▶ ABOUT THIS EXERCISE
In the records below, begin at the line containing "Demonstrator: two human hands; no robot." and end at the line containing "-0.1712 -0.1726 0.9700"; quote every line in that span exactly, including both boundary lines, and no others.

─── LISTED RECORDS

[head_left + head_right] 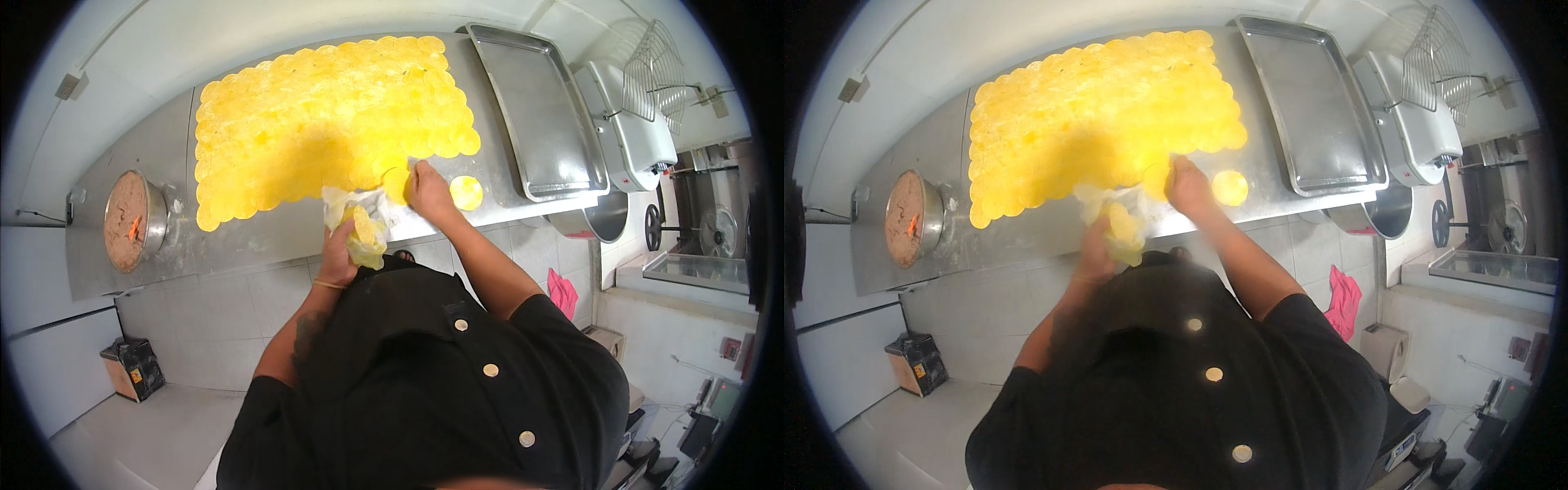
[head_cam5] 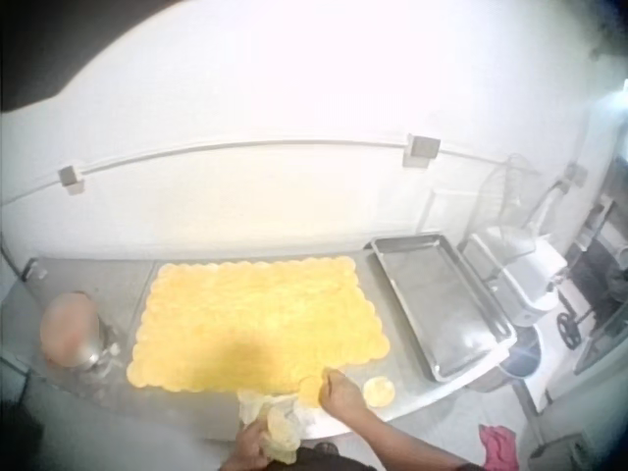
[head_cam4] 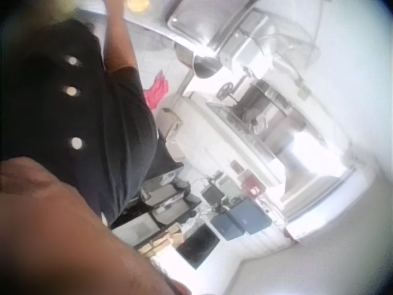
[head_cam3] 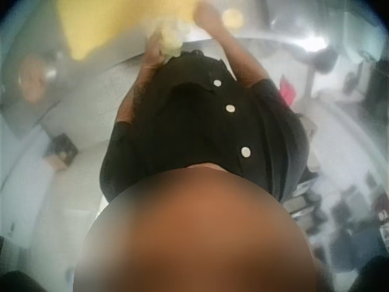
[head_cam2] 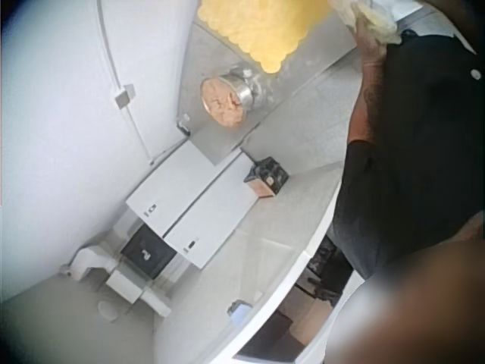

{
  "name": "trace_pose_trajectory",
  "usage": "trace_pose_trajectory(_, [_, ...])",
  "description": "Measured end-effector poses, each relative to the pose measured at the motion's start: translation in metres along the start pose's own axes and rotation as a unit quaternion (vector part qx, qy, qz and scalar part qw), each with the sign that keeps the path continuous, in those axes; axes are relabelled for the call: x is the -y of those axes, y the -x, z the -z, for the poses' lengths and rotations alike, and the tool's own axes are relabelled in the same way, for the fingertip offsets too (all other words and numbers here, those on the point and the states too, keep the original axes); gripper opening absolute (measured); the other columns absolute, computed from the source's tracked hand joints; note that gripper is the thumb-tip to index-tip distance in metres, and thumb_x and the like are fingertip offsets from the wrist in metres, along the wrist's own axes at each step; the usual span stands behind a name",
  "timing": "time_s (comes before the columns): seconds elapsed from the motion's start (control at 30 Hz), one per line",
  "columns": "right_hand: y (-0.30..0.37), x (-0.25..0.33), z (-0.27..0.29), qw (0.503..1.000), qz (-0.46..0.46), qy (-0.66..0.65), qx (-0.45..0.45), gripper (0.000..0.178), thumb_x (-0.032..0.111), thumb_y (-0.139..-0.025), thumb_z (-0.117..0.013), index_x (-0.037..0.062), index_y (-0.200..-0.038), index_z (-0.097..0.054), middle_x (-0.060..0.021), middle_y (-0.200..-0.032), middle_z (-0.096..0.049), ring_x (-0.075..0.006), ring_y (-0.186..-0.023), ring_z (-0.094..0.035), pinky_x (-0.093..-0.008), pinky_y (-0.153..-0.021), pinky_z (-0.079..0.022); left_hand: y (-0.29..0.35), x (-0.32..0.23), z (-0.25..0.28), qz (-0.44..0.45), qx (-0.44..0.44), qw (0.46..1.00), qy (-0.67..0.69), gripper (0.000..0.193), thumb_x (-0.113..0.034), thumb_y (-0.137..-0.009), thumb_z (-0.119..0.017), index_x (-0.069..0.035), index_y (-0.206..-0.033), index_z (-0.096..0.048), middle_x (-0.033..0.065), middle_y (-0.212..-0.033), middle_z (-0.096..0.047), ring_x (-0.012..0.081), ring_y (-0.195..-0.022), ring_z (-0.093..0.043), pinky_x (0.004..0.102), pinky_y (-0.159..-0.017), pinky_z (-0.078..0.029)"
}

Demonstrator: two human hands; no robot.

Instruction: The person places round yellow discs into a paper cone held in the left hand, then scoops a brown paste from a metal bowl using an orange spatula and adds it to the cone. The person repeats this process multiple times.

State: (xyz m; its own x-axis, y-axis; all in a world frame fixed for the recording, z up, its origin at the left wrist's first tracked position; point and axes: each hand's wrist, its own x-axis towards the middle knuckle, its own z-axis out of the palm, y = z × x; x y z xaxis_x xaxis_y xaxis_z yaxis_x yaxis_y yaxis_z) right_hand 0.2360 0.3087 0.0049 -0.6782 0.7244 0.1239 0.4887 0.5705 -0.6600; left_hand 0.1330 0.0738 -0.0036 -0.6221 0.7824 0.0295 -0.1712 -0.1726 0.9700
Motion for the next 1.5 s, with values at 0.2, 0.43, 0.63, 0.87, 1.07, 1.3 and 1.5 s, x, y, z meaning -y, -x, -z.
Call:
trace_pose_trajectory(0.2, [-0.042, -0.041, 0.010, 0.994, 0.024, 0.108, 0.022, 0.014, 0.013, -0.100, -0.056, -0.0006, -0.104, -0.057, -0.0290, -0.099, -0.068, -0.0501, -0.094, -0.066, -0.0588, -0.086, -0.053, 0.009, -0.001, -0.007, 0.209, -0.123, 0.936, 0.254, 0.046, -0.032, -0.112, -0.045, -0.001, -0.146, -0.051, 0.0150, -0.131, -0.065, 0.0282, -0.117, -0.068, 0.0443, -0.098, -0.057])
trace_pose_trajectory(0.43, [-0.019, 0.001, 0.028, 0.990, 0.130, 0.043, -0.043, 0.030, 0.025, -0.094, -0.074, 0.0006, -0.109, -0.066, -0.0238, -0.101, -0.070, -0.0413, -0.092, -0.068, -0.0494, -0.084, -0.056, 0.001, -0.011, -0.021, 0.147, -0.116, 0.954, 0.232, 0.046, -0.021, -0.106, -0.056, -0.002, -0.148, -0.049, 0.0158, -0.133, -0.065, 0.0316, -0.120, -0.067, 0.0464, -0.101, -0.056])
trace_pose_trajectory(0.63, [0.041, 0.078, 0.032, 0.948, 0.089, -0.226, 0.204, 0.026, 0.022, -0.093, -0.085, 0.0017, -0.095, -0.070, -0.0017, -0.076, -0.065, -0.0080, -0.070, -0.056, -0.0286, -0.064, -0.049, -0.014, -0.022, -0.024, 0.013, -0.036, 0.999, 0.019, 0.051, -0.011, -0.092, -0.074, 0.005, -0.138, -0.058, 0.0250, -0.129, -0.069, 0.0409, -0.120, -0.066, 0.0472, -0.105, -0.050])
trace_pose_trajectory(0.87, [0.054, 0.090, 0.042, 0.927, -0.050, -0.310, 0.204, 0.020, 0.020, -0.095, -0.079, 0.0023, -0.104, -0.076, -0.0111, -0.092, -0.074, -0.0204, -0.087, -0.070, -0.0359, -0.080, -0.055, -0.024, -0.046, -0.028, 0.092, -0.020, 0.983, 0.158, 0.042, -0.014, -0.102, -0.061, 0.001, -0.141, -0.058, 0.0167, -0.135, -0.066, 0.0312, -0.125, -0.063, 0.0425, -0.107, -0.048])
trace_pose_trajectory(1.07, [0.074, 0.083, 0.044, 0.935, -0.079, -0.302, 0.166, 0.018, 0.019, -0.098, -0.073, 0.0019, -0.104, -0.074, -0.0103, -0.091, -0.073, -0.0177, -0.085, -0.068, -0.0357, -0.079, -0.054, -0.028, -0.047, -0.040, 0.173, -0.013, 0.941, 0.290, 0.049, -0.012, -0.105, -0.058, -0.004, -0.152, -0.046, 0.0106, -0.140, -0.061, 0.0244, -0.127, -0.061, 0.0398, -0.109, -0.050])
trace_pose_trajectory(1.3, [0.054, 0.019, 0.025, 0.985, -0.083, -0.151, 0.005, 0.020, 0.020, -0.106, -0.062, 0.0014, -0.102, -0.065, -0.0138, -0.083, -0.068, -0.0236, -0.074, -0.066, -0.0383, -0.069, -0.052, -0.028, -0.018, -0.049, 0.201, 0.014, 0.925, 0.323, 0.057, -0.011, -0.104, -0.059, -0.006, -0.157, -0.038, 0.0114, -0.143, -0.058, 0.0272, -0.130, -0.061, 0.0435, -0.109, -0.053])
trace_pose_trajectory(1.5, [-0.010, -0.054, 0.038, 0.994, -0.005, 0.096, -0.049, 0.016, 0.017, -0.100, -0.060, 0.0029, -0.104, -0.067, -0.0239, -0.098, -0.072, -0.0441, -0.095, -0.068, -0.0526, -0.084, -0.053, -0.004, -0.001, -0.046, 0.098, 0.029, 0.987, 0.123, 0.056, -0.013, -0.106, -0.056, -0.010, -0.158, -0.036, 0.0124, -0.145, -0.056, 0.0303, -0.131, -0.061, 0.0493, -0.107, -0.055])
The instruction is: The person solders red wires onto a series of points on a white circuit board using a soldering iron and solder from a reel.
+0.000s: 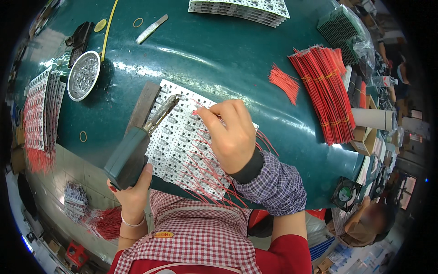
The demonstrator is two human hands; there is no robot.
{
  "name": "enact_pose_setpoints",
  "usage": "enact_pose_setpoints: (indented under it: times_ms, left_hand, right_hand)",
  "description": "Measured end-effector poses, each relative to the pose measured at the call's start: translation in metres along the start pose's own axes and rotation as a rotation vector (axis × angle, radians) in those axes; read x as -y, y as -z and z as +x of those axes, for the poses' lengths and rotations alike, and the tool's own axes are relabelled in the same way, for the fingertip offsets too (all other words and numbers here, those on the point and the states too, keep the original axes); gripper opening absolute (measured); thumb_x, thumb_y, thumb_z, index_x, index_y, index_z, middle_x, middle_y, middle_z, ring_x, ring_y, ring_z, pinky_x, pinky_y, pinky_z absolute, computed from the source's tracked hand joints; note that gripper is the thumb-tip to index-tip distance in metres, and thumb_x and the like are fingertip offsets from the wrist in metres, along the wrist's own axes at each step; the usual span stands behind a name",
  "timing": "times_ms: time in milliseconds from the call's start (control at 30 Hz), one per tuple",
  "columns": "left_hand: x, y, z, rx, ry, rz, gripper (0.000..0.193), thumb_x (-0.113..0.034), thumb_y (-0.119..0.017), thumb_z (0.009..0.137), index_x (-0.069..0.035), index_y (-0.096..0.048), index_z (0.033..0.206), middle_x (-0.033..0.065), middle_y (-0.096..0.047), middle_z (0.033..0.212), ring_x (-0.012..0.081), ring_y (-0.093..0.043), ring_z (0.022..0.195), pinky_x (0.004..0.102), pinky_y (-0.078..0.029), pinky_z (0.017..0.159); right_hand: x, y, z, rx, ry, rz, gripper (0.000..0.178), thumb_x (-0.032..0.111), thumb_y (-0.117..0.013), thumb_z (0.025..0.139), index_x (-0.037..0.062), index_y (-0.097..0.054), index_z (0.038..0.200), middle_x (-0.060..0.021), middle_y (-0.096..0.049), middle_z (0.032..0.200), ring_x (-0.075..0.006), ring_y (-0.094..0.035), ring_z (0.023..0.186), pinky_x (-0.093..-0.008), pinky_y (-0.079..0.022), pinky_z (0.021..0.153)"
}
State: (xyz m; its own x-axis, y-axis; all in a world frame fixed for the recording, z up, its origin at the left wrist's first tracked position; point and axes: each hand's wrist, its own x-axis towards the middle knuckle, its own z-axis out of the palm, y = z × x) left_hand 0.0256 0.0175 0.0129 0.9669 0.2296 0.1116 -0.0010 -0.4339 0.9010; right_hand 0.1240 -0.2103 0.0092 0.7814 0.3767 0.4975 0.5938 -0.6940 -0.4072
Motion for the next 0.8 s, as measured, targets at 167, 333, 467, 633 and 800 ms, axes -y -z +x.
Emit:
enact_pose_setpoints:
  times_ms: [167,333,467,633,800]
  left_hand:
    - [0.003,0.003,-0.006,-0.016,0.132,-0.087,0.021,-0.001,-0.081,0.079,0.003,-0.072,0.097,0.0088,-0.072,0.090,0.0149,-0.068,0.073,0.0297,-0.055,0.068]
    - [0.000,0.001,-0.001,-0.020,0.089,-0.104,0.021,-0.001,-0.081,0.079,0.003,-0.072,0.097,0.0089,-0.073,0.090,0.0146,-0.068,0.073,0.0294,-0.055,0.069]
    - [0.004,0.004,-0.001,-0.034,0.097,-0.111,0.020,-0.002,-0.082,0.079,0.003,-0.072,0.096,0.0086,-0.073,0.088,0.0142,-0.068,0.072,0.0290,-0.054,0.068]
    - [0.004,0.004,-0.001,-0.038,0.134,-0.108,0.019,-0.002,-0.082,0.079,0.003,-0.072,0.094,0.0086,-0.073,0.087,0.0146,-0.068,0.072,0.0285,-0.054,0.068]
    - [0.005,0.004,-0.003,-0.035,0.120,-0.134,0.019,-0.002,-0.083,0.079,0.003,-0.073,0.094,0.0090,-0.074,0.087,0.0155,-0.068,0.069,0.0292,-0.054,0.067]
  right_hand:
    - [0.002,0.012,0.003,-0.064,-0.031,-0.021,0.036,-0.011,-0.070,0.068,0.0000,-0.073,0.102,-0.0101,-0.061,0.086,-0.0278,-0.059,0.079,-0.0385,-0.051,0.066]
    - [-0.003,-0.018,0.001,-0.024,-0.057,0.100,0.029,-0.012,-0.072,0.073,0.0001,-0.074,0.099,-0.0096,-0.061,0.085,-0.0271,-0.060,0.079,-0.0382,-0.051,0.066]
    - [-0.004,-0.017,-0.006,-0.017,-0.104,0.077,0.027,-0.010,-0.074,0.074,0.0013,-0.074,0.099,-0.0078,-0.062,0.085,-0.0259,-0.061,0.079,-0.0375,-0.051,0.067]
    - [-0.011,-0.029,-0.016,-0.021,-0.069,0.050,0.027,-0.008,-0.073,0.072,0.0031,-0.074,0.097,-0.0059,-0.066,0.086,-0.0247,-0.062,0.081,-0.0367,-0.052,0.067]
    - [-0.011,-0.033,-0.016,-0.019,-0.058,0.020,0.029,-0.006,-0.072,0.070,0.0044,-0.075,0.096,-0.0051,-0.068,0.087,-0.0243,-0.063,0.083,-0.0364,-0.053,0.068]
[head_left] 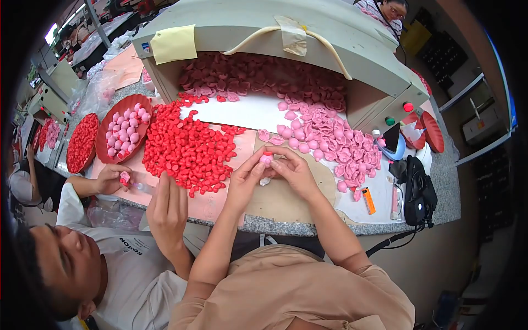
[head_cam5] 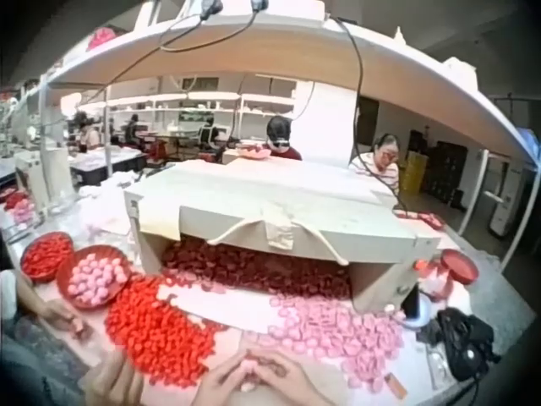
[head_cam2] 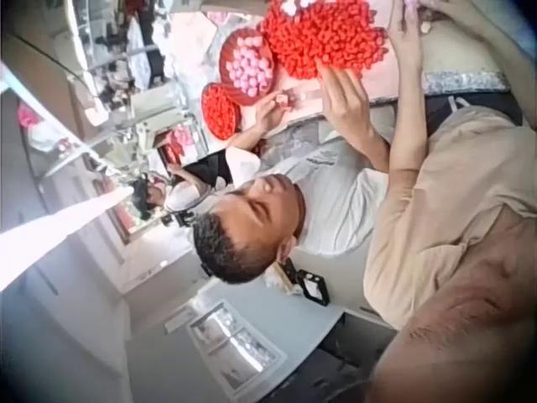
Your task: Assembling small plastic toy components at a factory workbench.
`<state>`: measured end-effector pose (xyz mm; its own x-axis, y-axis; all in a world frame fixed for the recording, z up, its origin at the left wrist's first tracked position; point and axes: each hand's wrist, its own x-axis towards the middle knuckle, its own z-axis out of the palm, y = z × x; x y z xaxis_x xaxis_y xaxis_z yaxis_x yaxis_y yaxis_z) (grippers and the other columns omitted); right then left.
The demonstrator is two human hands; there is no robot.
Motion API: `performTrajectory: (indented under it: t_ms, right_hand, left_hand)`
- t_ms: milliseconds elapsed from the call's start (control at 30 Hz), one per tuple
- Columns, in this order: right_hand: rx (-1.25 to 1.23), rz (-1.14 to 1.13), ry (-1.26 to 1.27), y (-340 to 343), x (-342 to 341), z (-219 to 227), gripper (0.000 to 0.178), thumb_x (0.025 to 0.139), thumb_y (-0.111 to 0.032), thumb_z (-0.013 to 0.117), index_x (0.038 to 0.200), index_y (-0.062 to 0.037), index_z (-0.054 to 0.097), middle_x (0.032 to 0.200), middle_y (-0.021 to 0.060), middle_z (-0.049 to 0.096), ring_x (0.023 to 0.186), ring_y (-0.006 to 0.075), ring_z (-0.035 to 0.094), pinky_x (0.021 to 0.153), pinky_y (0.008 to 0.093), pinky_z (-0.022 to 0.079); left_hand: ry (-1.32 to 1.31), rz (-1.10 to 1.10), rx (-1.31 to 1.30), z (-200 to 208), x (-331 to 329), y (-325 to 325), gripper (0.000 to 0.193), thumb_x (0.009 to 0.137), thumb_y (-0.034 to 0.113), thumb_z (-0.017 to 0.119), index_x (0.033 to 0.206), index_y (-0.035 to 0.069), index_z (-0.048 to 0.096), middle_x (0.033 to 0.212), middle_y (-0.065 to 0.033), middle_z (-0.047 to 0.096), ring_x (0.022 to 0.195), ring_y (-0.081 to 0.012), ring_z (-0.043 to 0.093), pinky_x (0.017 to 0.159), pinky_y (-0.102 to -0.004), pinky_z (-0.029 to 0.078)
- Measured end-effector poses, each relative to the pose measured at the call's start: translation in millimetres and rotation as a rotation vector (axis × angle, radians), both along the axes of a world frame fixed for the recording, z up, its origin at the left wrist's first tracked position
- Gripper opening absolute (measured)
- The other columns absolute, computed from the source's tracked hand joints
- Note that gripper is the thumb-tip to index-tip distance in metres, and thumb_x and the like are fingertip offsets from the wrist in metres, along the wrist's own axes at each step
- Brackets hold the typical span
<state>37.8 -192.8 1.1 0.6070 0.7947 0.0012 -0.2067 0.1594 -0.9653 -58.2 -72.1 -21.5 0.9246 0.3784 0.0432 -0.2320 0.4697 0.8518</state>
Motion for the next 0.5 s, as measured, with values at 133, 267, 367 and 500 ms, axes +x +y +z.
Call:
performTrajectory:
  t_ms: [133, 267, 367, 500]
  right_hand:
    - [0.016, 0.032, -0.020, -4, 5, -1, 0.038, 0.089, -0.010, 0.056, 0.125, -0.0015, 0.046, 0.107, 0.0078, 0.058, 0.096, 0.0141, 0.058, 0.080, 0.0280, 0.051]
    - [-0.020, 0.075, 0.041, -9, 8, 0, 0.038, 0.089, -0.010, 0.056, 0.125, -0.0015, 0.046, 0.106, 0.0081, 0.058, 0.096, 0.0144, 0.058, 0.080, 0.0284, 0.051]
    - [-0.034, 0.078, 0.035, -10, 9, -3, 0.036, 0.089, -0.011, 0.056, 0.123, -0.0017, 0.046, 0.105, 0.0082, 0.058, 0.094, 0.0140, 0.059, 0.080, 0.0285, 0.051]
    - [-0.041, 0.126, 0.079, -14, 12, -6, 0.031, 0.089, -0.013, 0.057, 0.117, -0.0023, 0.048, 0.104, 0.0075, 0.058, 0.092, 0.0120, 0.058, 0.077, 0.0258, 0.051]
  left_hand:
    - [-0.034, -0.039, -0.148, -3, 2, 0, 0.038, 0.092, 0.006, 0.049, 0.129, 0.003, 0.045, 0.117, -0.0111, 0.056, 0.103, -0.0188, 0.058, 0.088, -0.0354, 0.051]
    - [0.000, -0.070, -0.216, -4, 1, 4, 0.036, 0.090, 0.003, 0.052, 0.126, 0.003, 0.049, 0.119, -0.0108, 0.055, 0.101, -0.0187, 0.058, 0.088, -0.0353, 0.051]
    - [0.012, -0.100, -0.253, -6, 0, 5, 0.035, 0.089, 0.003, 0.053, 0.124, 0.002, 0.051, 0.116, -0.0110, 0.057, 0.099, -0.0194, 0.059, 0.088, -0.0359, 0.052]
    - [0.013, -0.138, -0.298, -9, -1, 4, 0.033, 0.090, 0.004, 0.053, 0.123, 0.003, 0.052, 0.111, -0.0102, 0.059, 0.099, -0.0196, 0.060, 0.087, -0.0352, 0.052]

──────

▶ EXERCISE RESPONSE
Demonstrator: two human hands; no robot.

Instruction: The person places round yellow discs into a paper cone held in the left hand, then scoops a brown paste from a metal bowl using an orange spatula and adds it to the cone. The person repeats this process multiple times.

State: (xyz m; its own x-axis, y-axis; all in a world frame fixed for the recording, z up, its origin at the left wrist's first tracked position; point and axes: each hand's wrist, its own x-axis towards the middle knuckle, its own z-axis out of the palm, y = z × x; x y z xaxis_x xaxis_y xaxis_z yaxis_x yaxis_y yaxis_z) right_hand 0.2360 0.3087 0.0049 -0.6782 0.7244 0.1239 0.4887 0.5705 -0.6600; left_hand 0.1330 0.0738 -0.0036 -0.6221 0.7824 0.0295 -0.1712 -0.1726 0.9700

The exercise is now finished.